SEABROOK: David Sanger, why is this hundred million dollar appropriation been buried in, you know, secret classified portions of the federal budget? The money spent to secure Russian nuclear weapons after the Soviet Union collapse was public.
Mr. SANGER: In the case of Pakistan, the American concern was that the Pakistan's president, President Musharraf, would be accused by his enemies -including some of the terror groups - of letting the United States get its hands on Pakistan's most valuable asset, its weapons.
And only recently, as details of the program have come out and as the Pakistanis have begun to discuss a little bit about their program to allay fears in Pakistan that it could be vulnerable. That began to breakdown and eventually, we went back from the administration and said, look, we're talking about it in Pakistan, there's no reason not to talk about it here.
SEABROOK: Yeah. The Bush administration asked you not to publish the story for three years.
Mr. SANGER: That's right. As you know, it's quite rare that the New York Times will hold the story out of national security concerns. But in this case, the Times decided that the early argument that the administration made, that the program was not yet fully in place, and thus it would reveal vulnerabilities of the Pakistani nuclear program and, secondly, the arguments about General Musharraf. They may have been applicable at that time. But when we went back to the administration and said, you know, we really don't think this apply anymore, the administration agreed and actually lifted its request.

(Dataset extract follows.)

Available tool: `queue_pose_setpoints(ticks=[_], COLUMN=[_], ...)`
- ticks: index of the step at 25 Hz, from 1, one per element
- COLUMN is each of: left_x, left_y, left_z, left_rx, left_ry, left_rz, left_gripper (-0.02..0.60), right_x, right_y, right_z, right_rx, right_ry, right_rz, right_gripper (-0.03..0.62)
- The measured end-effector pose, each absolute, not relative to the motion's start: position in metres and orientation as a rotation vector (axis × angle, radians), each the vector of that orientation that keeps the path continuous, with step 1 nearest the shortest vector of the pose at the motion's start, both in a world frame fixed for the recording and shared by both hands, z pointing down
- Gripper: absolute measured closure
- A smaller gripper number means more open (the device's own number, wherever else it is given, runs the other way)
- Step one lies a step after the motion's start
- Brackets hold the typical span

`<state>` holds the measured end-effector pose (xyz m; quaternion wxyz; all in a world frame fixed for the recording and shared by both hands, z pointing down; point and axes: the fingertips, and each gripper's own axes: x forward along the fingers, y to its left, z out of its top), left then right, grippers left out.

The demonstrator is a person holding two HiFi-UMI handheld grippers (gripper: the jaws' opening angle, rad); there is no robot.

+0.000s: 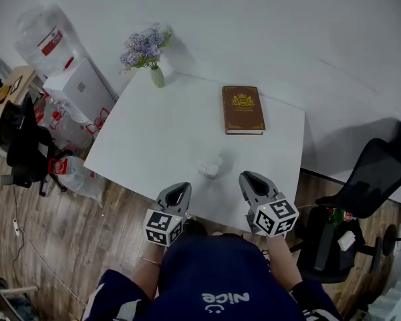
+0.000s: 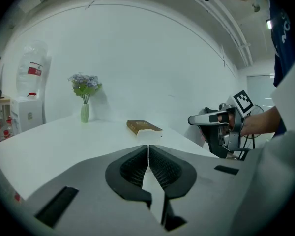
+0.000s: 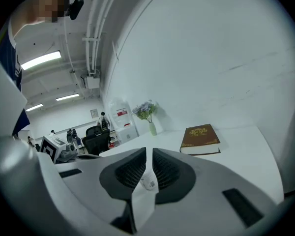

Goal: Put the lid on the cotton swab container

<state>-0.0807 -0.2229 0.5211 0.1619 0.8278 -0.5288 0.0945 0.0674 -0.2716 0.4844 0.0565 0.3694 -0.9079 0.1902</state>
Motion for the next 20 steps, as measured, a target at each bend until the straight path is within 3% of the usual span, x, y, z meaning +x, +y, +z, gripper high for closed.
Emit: queue_pose_setpoints(ticks=[7, 9, 10, 11, 20], left_x=[-0.094, -0.097, -0.097, -0.097, -0.097], left_y=[-0.255, -0.262, -0.265, -0.268, -0.292], left_z=[0.541, 0.545, 0.547, 0.549, 0.565], left_rx=[2.408, 2.419, 2.424, 2.432, 2.549], left_ry=[-1.366, -1.332, -1.316, -1.3, -1.063], left_rz=[0.381, 0.396, 0.4, 0.403, 0.489], left_gripper=[0.557, 0.55, 0.538, 0.52, 0.336], right_x=[0.04, 0.036, 0.033, 0.029, -0.014], right_y=[-0.313, -0.326, -0.33, -0.332, -0.336], right_z=[0.49, 0.494, 0.497, 0.5, 0.512], right_rx=[1.026, 1.023, 1.001, 0.962, 0.592], right_ry=[-2.767, -2.755, -2.745, -2.737, -2.692], right_rz=[0.688, 0.742, 0.763, 0.776, 0.691], right_gripper=[0.531, 0.489, 0.432, 0.418, 0.414])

SEABROOK: Do you think the Bush administration wants people to know about this now?
Mr. SANGER: Well, certainly, there is heightened concern because of the instability in Pakistan now about the fate of Pakistan's nuclear weapons. And so I would guess, and this only a guess, that one of the calculations that the administration made was that it is now important that they offer some reassurances that something has been done to help secure those weapons.
SEABROOK: David Sanger's the chief Washington correspondent of the New York Times.
Thanks very much.
Mr. SANGER: Thank you, Andrea.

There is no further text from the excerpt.